20,000 species in Japan

Plant worms infect spiders and various insects including wasps, ants, dragonflies, butterflies, moths, cicadas, bugs, beetles, grasshoppers and flies. A student of mine has been studying Cordyceps nutans, a bug-parasitizing species that ranges from Japan to New Guinea. However, my most recent sighting was of a giant Cordyceps that had parasitized an enormous caterpillar on Ulva Island off southern New Zealand.

Japan, as I have pointed out many times in this column, is -- from a biodiversity perspective -- astonishingly rich, and in terms of fungi alone it probably harbors about 20,000 species. Even more amazing is that of the 400 or so known species of plant worms, some 300 occur here in Japan.

As previously mentioned, vegetable wasps parasitize mainly insects, invading them either by way of the respiratory organs, the organs of digestion, or via the soft joints of the exoskeleton. Having infected a host, they somehow seem to make it become sensitive to light, causing it to burrow into the forest floor among the leaf litter (other species burrow into rotting wood).

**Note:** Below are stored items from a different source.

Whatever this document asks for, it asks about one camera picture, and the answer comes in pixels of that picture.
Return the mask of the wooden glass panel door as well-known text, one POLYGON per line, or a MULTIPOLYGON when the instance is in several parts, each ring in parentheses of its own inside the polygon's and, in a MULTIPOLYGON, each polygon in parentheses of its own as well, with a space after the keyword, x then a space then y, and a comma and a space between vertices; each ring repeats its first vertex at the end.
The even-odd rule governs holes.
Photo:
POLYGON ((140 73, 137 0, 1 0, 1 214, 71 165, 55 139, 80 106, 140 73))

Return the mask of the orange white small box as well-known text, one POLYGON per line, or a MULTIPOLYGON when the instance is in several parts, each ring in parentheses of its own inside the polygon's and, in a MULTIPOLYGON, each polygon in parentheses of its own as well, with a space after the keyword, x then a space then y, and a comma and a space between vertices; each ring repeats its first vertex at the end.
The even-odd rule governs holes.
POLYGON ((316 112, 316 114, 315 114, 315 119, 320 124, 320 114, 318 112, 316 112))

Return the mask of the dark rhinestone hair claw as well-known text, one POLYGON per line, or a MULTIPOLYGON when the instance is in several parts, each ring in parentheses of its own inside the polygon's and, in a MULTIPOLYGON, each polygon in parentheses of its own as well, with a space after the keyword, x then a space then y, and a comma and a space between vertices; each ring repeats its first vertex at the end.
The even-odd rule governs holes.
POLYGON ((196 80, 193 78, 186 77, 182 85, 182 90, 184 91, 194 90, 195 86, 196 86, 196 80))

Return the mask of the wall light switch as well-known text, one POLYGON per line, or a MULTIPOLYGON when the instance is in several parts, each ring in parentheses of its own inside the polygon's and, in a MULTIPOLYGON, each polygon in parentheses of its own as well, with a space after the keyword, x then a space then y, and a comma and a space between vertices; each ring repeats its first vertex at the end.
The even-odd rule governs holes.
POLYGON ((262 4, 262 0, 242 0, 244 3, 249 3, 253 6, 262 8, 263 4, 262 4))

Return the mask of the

There the dying host provides the necessary nutrition for the fungus to develop until it eventually sends up -- for want of a better word -- a stem. Technically known as a stroma, this rises from the host's body, which may be buried a few centimeters deep; it breaks through the leaf litter to rise some 3.5 to 10 cm above the ground and consists of a head part and a pedicel. The head is typically oval or globular and may be reddish or orange. Once mature, this produces the next generation of dustlike, windborne spores.

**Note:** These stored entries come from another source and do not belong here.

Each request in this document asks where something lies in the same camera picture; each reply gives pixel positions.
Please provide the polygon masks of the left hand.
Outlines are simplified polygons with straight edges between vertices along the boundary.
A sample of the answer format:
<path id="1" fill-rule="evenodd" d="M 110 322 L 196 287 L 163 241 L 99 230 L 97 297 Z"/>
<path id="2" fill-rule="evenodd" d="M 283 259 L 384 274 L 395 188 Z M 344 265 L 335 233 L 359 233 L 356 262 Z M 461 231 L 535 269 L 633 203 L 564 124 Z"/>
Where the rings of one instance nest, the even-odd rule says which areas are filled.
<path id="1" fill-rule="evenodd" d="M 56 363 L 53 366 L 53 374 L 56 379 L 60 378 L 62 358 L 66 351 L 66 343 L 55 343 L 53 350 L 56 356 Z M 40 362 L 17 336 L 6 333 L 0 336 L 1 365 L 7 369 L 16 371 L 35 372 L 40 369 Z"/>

In Nopporo Forest in Hokkaido, where 17 species of vegetable wasps have been discovered, the commonest hosts were two bugs -- Pentatoma rufipes and Acanthosoma denticaudum -- though why they should be particularly susceptible is still not known. However, there is clearly some link between the species occurring as hosts and their habitat and seasonality. Vegetable wasps reproduce by scattering spores, and as this is a rather random approach to dispersal, they are most likely to infect species that are common in the same environment at the same time of year the fungi is growing. So perhaps for those two bugs in Hokkaido, their only mistake is being in the right place at the right time. This random "selection" of hosts seems further borne out by evidence showing that common hosts differ from region to region.

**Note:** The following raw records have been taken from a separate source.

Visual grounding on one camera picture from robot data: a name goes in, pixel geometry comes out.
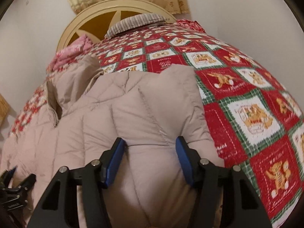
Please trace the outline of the cream wooden headboard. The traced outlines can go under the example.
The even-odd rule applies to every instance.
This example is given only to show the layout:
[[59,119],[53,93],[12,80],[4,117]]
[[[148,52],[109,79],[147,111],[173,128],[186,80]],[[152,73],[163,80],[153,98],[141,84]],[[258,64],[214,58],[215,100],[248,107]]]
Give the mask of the cream wooden headboard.
[[165,9],[145,0],[106,0],[76,15],[63,31],[56,51],[69,46],[84,34],[97,43],[104,39],[108,29],[117,22],[144,13],[156,13],[167,18],[169,23],[176,22],[176,18]]

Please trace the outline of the red patchwork teddy bear quilt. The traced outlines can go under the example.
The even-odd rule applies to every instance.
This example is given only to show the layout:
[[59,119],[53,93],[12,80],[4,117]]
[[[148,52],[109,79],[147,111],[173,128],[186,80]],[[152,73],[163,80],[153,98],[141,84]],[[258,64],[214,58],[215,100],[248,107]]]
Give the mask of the red patchwork teddy bear quilt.
[[[46,82],[87,56],[107,73],[159,74],[174,64],[193,68],[223,166],[239,165],[272,226],[286,224],[303,193],[303,113],[264,67],[204,31],[167,24],[137,28],[94,44],[50,73]],[[43,85],[20,113],[10,136],[23,132],[46,104]]]

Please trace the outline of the wooden furniture at left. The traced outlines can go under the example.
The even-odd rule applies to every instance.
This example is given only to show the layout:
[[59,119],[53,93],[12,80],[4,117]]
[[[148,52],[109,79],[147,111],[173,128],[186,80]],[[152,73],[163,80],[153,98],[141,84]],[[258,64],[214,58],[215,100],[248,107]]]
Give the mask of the wooden furniture at left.
[[5,98],[0,95],[0,125],[3,124],[8,112],[10,109],[10,105],[8,102],[5,100]]

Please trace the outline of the striped pillow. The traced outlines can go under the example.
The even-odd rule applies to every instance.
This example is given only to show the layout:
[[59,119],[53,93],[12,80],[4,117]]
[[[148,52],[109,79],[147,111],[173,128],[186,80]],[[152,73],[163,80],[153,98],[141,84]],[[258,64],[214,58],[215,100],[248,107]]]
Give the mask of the striped pillow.
[[112,38],[113,36],[119,35],[132,29],[148,26],[155,23],[164,23],[166,21],[167,18],[156,13],[137,14],[131,17],[127,17],[112,25],[105,34],[105,39]]

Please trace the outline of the beige quilted down jacket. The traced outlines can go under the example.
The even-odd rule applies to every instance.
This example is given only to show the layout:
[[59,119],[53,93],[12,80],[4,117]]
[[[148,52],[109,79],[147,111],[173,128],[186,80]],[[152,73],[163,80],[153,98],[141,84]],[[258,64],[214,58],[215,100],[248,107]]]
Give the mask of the beige quilted down jacket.
[[217,166],[193,68],[174,64],[162,73],[107,73],[85,57],[43,85],[46,104],[19,135],[7,138],[1,170],[15,167],[13,184],[34,173],[35,207],[61,166],[80,168],[127,143],[105,203],[113,227],[186,227],[196,194],[186,183],[175,141]]

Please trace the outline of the pink folded blanket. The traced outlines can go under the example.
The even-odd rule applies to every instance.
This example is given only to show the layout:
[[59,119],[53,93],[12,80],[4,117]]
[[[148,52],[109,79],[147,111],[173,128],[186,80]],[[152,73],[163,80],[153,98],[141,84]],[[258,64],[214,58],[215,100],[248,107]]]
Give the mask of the pink folded blanket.
[[70,60],[83,53],[87,49],[93,46],[93,41],[86,35],[80,36],[71,45],[65,47],[64,49],[56,52],[52,61],[46,68],[47,73],[51,73],[60,66],[67,64]]

Searching for vegetable wasps takes a certain perversity. Rule out a gentle afternoon stroll botanizing and birding in the woods, while hoping to stumble over one protruding from the forest floor. They are so well camouflaged down there among the leaf litter, the forest debris and the shoots of other plants, that the only way to find them is by groveling and crawling, covering the ground at an agonizingly slow pace. You'll do best if you search in deciduous forest where sunlight penetration to the forest floor is limited, and where the ground is damp rather than dry. Once found, a little excavation is required to confirm their identity. It's a painstaking task, but one rewarded by a sighting of such a bizarre form of life.